The design parameters (4 μm, 100 nm, 480 MPa) lead to a different characteristic variation in the strain energy, as shown in Figure 3d–f. Here, for εrelease = 0~2.4%, the pop-down mode corresponds to the only stable buckling mode, due to the single energy well in Figure 3f. As the εrelease increases beyond 2.4%, the pop-down mode transforms into the pop-up mode which corresponds to the single energy minimum in Figure 3f (i.e., with zero energy barrier, Ebarrier = 0).

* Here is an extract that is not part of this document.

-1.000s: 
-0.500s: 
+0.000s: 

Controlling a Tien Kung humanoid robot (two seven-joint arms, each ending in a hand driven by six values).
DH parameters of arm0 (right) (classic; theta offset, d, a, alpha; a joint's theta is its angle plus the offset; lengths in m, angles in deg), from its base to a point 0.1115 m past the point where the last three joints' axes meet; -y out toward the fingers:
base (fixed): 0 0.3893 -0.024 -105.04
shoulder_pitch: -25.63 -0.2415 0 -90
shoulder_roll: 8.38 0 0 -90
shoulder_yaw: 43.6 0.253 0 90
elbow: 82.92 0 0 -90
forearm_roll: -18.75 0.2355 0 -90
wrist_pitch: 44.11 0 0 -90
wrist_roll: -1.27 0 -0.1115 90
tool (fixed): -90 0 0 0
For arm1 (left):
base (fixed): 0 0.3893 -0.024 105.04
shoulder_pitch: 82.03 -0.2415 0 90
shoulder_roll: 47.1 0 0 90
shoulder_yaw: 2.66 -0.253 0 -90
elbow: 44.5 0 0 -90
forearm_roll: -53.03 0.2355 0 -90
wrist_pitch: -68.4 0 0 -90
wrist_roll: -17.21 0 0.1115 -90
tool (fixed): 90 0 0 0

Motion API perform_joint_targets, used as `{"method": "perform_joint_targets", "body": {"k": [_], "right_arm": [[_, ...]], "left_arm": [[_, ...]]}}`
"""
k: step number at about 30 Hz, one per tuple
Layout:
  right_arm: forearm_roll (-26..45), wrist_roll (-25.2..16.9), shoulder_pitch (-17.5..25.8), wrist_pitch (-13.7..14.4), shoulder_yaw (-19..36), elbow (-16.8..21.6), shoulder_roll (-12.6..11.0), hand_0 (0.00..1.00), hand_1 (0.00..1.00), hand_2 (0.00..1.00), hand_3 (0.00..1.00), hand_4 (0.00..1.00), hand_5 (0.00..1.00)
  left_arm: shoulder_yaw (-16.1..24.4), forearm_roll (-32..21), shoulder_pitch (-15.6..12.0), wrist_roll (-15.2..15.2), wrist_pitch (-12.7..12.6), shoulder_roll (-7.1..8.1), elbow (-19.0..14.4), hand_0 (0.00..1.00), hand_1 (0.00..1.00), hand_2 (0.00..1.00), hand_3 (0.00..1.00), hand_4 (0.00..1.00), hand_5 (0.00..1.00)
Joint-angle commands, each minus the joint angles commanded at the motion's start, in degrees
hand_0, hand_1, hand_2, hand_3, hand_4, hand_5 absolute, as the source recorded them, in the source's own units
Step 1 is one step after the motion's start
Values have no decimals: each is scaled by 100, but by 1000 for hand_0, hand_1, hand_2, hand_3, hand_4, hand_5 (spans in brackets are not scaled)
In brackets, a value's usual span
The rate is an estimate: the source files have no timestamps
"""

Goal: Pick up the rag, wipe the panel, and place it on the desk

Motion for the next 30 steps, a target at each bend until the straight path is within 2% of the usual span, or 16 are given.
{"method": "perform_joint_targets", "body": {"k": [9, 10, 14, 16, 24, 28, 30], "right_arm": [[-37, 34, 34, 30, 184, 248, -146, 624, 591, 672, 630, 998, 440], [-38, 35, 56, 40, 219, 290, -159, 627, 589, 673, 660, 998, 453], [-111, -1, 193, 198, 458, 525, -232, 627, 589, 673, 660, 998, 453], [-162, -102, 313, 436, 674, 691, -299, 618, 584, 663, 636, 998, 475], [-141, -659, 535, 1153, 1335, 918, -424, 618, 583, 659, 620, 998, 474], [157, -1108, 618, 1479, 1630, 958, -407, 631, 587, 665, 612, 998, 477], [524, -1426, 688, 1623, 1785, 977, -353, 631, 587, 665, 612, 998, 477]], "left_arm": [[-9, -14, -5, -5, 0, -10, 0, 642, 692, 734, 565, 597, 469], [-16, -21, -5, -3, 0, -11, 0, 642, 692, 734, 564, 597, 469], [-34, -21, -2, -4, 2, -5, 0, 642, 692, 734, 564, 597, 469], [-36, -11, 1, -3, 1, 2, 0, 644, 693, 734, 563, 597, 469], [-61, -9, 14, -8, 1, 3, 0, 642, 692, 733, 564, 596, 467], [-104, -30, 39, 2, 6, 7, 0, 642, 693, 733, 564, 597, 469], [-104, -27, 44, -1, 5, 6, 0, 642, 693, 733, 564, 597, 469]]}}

These observations indicate that the buckling mode is mainly governed by the existence of an energy barrier. External energy input can, however, overcome this barrier, leading to a transformation between the two different modes. The probability of transformation is directly related to the magnitude of the barrier, as confirmed in Figure 3g and h. Specifically, the non-zero energy barrier of point ‘2’ in Figure 2a is larger than that of point ‘10’, indicating a high probability to maintain the pop-down mode. The reverse energy barrier of point ‘2’ is lower than that of point ‘10’ (Figure 3g), indicating a high probability to switch back to pop-down mode if the structure is in the pop-up mode, consistent with the experimental results in Figure 2c. Meanwhile, because the energy barrier of point ‘11’ in Figure 2a is zero for εrelease in the range of 10% to 20%, the structure spontaneously transforms into the pop-up mode. Moreover, its reverse energy barrier is much larger than the other two points, leading to a lower probability to transform back, consistent with the experimental results in Figure 2c. Figure 3i presents an extended design diagram of Figure 2a that accounts for the influence of SiNx thickness. The results show that the magnitude of the residual stress required to achieve a pop-down mode decreases with increasing the SiNx thickness for ranges (e.g., from 0 to 400 nm) of interest here.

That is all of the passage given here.